Yields, which decline when bond prices rise, fell Tuesday as
U.S. oil prices declined for a 12th consecutive day, dropping by
the largest dollar amount in more than three years to less than $56
a barrel. Oil has declined by almost 15% this month, and is 27% off
its 2018 peak.
Oil's fall has led investors to scale back their near-term
expectations for inflation. Stable consumer prices support the
purchasing power of bonds' fixed interest payments and principal
payments.
"It certainly means we're going to see headline inflation
heading toward zero over the next couple of months," said Donald
Ellenberger, head of multiasset strategies at Federated Investors
Inc.
The broader economic effect of lower oil prices is difficult for
investors to assess because the commodity has an important role
that affects consumption, disposable income, employment and
inflation, Mr. Ellenberger said.
Because the Federal Reserve uses less volatile measures of
consumer prices to gauge the effect of inflation, it is unlikely
that recent declines in oil will affect monetary policy in the near
term. Policy makers are widely seen as planning to raise interest
rates at their next meeting in December.
Yields started the day lower as U.S. investors returned from the
Veterans Day holiday to confront a stock market that has struggled
to rebound following a weak performance in October.
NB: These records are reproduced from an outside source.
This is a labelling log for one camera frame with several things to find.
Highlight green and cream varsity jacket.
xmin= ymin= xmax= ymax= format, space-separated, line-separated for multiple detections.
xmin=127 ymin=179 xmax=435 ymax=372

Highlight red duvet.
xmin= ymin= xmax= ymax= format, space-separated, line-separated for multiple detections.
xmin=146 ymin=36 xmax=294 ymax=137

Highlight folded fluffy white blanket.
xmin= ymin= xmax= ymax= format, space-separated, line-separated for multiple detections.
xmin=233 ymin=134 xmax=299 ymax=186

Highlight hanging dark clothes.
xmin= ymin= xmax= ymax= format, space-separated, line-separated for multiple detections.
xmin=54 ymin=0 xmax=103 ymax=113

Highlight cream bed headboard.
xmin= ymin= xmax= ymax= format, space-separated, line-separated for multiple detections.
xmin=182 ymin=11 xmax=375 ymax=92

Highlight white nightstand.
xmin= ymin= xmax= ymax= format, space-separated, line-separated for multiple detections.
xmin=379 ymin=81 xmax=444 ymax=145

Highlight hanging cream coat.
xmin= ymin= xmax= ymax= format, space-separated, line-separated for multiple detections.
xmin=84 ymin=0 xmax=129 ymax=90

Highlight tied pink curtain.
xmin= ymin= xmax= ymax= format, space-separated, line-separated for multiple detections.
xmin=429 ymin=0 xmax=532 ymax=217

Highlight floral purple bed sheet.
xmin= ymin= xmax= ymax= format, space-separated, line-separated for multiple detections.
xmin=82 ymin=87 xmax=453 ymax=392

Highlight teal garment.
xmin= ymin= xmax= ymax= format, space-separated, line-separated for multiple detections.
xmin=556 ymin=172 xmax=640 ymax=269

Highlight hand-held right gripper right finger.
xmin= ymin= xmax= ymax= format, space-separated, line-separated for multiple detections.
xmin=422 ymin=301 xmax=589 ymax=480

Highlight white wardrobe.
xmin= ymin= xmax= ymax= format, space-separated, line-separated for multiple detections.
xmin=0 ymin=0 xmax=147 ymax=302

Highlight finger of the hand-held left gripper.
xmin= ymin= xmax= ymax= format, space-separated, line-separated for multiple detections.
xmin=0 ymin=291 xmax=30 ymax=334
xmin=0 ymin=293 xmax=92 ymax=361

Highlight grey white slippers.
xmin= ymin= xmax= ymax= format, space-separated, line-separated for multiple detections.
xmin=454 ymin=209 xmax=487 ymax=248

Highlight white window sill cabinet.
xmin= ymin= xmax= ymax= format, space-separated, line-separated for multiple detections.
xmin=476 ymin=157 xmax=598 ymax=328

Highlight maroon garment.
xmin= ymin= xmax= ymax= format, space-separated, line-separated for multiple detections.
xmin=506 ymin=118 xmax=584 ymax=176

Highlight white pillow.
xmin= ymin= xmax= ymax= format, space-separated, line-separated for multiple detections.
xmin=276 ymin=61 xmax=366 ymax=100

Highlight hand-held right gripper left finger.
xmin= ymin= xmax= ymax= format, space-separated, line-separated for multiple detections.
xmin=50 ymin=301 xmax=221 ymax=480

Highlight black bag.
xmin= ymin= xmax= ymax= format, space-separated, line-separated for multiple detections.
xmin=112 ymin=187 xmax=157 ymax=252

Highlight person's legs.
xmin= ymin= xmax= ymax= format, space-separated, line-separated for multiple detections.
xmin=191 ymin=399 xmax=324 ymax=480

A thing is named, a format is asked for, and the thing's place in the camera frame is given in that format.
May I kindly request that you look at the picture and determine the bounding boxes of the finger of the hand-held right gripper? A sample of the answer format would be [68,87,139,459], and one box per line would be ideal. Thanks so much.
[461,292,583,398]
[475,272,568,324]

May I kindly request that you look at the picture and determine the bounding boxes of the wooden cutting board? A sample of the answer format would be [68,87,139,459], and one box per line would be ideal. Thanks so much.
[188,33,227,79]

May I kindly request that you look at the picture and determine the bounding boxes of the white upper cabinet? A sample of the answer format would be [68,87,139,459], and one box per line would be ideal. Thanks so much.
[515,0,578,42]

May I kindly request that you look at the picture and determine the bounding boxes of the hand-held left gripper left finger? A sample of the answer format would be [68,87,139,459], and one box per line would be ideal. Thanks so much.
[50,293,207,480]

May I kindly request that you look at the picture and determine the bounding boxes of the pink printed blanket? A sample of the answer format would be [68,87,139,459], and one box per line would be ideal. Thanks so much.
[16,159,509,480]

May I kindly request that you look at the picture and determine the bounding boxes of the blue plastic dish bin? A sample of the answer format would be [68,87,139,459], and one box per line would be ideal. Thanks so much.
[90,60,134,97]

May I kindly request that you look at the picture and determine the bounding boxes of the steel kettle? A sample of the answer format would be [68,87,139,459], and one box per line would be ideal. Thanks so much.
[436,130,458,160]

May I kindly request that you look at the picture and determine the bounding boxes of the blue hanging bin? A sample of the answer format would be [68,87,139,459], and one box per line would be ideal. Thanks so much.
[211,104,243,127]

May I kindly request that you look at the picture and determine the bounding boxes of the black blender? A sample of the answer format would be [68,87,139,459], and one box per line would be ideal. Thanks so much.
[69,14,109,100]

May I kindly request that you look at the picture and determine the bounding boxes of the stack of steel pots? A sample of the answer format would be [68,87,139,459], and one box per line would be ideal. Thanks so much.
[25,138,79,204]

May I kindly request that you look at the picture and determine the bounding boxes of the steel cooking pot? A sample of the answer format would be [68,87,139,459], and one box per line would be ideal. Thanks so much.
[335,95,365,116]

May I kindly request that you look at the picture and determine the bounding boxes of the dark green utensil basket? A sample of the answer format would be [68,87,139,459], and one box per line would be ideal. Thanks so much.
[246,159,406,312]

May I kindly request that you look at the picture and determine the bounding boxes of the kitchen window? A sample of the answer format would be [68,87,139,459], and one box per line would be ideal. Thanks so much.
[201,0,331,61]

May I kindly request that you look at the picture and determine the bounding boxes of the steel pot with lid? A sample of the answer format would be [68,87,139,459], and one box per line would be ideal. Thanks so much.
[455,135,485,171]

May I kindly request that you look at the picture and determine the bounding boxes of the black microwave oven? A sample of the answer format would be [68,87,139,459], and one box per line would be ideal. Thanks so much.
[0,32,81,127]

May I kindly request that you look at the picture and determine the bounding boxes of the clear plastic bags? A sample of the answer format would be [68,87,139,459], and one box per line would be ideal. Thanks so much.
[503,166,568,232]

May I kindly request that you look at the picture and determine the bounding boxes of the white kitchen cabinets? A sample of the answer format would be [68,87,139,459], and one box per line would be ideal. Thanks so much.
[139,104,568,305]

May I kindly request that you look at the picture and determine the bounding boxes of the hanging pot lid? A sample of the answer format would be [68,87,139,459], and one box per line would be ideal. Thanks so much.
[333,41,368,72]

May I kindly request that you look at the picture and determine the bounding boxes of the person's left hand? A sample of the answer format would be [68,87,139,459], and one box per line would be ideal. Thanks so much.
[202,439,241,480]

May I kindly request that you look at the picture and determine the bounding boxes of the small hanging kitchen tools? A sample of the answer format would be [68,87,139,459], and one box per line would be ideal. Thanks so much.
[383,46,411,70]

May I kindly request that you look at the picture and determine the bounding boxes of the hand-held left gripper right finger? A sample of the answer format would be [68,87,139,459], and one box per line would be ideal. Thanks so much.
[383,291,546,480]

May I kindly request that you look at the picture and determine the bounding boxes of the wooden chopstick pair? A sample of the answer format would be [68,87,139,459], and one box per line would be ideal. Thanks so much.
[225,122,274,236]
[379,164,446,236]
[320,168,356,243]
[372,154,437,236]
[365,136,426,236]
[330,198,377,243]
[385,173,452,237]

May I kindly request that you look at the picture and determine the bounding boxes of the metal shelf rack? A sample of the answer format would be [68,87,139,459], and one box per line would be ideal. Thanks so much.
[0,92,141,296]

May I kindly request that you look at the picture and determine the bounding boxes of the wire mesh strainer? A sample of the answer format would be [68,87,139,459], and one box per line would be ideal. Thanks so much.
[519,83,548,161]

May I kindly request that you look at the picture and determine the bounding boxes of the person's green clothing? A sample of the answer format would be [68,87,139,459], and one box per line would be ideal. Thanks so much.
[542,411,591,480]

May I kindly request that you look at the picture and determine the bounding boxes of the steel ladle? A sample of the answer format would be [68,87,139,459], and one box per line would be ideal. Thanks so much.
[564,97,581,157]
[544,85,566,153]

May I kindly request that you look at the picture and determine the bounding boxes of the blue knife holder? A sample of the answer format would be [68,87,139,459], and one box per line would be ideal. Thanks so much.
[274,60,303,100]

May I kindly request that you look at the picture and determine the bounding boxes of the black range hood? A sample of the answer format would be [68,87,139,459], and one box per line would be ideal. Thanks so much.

Warnings from suppliers about demand for Apple's iPhones, along
with uncertainty about the prospects for General Electric,
bolstered demand for bonds by increasing concerns about demand in
the global economy. Goldman Sachs shares, meanwhile, suffered their
worst loss since November 2011 on Monday, pushing some investors
toward safer assets.
"Some of the bellwether stocks that people end up watching --
Apple, Goldman and GE -- certainly have put undue pressure on
stocks," said Thomas di Galoma, a managing director and head of
Treasury trading at Seaport Global Holdings. "Conversely, what
you're getting is a flight to quality in bonds because of it."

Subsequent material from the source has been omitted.